━━━━━ RECORDS SUPPLIED

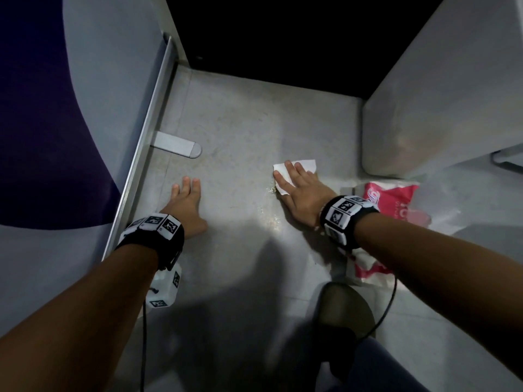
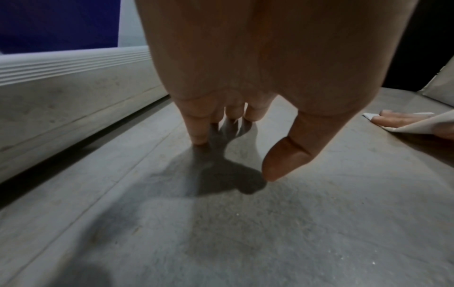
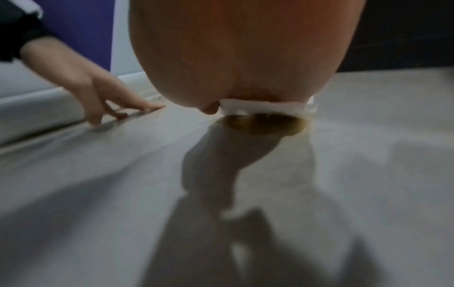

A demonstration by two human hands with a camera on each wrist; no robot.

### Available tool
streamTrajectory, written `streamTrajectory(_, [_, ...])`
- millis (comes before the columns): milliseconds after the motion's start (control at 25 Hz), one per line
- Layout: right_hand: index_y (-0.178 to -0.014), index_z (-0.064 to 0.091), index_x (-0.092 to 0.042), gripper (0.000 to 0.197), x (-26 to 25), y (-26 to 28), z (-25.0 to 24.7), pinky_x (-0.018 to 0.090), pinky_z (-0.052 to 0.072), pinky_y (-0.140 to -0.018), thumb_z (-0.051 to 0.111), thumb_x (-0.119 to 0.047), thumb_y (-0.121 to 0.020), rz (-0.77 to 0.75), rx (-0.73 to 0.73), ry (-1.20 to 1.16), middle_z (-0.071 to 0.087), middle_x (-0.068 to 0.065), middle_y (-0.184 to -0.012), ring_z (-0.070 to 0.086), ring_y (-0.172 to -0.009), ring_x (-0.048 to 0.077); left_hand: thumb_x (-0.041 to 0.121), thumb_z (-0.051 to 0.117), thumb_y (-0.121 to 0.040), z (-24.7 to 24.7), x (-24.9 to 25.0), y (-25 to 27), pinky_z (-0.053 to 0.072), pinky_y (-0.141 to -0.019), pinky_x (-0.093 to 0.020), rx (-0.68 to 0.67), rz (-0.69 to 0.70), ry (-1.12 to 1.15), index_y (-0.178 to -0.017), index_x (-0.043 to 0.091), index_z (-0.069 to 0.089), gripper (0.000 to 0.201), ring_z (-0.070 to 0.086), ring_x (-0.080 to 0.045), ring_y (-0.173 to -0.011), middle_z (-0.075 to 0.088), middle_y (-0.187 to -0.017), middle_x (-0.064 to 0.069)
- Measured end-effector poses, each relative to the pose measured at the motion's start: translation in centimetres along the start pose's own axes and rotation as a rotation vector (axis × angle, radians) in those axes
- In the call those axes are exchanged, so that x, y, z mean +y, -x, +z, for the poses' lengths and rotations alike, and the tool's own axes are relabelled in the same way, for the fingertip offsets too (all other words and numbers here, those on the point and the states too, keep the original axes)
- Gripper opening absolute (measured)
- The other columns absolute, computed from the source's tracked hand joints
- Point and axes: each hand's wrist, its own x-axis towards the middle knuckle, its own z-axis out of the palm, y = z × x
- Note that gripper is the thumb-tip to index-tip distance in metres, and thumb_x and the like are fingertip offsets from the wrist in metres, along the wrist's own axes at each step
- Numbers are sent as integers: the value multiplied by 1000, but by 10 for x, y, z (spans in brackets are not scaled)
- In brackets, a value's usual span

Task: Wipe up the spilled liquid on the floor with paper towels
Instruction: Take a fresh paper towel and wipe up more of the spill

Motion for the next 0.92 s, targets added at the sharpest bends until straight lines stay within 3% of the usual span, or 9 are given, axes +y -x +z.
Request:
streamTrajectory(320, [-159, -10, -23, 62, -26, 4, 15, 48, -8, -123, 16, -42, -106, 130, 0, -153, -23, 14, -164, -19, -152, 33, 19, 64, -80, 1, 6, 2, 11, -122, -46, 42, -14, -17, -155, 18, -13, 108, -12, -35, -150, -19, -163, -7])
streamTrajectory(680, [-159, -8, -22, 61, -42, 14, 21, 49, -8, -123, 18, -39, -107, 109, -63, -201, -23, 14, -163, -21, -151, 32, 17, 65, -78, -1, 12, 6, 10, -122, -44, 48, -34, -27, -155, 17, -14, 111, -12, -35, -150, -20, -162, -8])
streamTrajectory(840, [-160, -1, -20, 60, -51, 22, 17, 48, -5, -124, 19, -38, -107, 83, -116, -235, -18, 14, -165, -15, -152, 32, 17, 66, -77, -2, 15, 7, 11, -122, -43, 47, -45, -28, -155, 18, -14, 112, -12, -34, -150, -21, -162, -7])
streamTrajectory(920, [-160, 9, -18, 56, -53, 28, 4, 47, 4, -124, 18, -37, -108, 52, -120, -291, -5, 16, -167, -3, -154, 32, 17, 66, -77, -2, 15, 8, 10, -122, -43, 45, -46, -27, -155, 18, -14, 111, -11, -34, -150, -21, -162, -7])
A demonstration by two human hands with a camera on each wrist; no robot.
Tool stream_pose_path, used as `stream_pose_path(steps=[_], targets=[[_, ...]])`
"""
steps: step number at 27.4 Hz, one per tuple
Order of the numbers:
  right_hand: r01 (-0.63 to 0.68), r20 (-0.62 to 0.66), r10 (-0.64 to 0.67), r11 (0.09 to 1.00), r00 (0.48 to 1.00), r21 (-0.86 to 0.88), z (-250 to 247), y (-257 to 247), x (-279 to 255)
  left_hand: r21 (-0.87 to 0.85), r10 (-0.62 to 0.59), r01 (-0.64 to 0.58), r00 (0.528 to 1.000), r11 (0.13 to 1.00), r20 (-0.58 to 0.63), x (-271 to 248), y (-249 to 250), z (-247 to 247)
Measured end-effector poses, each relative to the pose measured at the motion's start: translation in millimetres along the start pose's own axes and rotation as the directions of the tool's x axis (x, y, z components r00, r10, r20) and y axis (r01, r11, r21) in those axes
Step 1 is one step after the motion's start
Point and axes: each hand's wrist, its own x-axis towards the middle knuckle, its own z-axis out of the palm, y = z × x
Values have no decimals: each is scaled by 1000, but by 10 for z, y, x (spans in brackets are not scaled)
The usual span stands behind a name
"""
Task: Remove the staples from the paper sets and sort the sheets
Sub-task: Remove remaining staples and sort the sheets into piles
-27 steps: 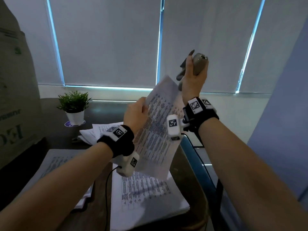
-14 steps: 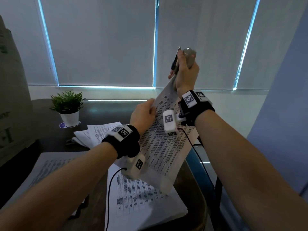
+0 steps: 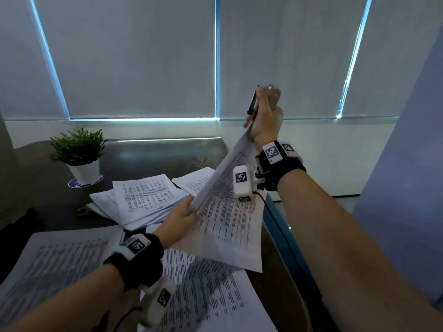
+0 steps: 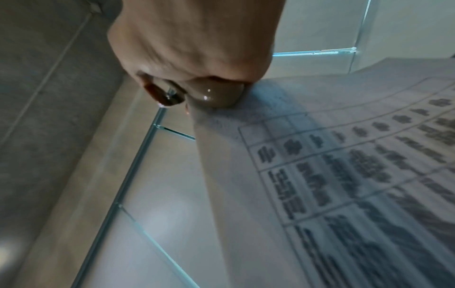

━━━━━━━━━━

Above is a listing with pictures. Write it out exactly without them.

## FINAL ANSWER
A demonstration by two human hands with a camera on each wrist; no robot.

### Available tool
streamTrajectory, written `streamTrajectory(_, [_, ...])`
- millis (comes before the columns): milliseconds after the motion's start (control at 25 Hz), one per line
- Layout: right_hand: index_y (-0.178 to -0.014), index_z (-0.064 to 0.091), index_x (-0.092 to 0.042), gripper (0.000 to 0.197), x (-26 to 25), y (-26 to 28), z (-25.0 to 24.7), pinky_x (-0.018 to 0.090), pinky_z (-0.052 to 0.072), pinky_y (-0.140 to -0.018), thumb_z (-0.051 to 0.111), thumb_x (-0.119 to 0.047), thumb_y (-0.121 to 0.020), rz (-0.77 to 0.75), rx (-0.73 to 0.73), ry (-1.20 to 1.16), middle_z (-0.071 to 0.087), middle_x (-0.068 to 0.065), middle_y (-0.184 to -0.012), ring_z (-0.070 to 0.086), ring_y (-0.172 to -0.009), ring_x (-0.048 to 0.077); left_hand: thumb_x (-0.041 to 0.121), thumb_z (-0.051 to 0.117), thumb_y (-0.121 to 0.040), z (-24.7 to 24.7), x (-24.9 to 25.0), y (-25 to 27), pinky_z (-0.053 to 0.072), pinky_y (-0.141 to -0.019), pinky_x (-0.093 to 0.020), rx (-0.68 to 0.67), rz (-0.69 to 0.70), ry (-1.12 to 1.15), index_y (-0.178 to -0.017), index_x (-0.043 to 0.091), index_z (-0.069 to 0.089), gripper (0.000 to 0.201), ring_z (-0.070 to 0.086), ring_x (-0.080 to 0.045), ring_y (-0.173 to -0.011), middle_z (-0.075 to 0.088), middle_y (-0.187 to -0.017), middle_x (-0.064 to 0.069)
- Measured end-effector poses, each relative to the pose measured at the motion's start: translation in centimetres along the start pose's own axes and rotation as a rotation vector (axis × angle, radians) in those axes
- In the call those axes are exchanged, so that x, y, z mean +y, -x, +z, for the poses' lengths and rotations alike, and the tool's own axes are relabelled in the same way, for the fingertip offsets too (all other words and numbers here, those on the point and the states too, keep the original axes)
- Gripper opening absolute (measured)
- The other columns absolute, computed from the source's tracked hand joints
- Point and axes: each hand's wrist, its own x-axis towards the middle knuckle, its own z-axis out of the palm, y = z × x
- Note that gripper is the thumb-tip to index-tip distance in metres, and thumb_x and the like are fingertip offsets from the wrist in metres, along the wrist's own axes at each step
- Numbers are sent as integers: the value multiplied by 1000, but by 10 for x, y, z (spans in brackets are not scaled)
- In brackets, a value's usual span

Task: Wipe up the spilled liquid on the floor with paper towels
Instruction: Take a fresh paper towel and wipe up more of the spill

Motion for the next 0.92 s, targets added at the sharpest bends until straight lines stay within 3% of the usual span, or 9 are given, axes +y -x +z.
Request:
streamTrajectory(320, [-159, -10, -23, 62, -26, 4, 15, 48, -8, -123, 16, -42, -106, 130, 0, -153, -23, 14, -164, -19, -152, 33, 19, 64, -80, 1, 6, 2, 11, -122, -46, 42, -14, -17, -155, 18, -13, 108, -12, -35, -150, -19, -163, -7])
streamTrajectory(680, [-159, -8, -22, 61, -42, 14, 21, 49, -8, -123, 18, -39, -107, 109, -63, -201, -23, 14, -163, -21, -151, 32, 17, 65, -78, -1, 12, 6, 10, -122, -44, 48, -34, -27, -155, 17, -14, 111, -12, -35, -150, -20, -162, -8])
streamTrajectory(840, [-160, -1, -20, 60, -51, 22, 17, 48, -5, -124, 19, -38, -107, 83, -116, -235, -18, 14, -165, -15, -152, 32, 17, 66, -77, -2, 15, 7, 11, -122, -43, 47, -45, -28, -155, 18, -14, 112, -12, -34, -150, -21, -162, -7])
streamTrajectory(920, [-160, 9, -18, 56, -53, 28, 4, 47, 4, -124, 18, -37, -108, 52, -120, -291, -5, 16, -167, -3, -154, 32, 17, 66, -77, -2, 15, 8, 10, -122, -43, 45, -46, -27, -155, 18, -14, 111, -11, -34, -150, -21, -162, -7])
A demonstration by two human hands with a camera on each wrist; no robot.
Tool stream_pose_path, used as `stream_pose_path(steps=[_], targets=[[_, ...]])`
"""
steps: step number at 27.4 Hz, one per tuple
Order of the numbers:
  right_hand: r01 (-0.63 to 0.68), r20 (-0.62 to 0.66), r10 (-0.64 to 0.67), r11 (0.09 to 1.00), r00 (0.48 to 1.00), r21 (-0.86 to 0.88), z (-250 to 247), y (-257 to 247), x (-279 to 255)
  left_hand: r21 (-0.87 to 0.85), r10 (-0.62 to 0.59), r01 (-0.64 to 0.58), r00 (0.528 to 1.000), r11 (0.13 to 1.00), r20 (-0.58 to 0.63), x (-271 to 248), y (-249 to 250), z (-247 to 247)
Measured end-effector poses, each relative to the pose measured at the motion's start: translation in millimetres along the start pose's own axes and rotation as the directions of the tool's x axis (x, y, z components r00, r10, r20) and y axis (r01, r11, r21) in those axes
Step 1 is one step after the motion's start
Point and axes: each hand's wrist, its own x-axis towards the middle knuckle, its own z-axis out of the palm, y = z × x
Values have no decimals: each is scaled by 1000, but by 10 for z, y, x (spans in brackets are not scaled)
The usual span stands behind a name
"""
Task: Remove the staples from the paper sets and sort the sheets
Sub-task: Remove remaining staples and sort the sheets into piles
-27 steps: 
-14 steps: 
+0 steps: 
+0 steps: 

This answer requires nothing more.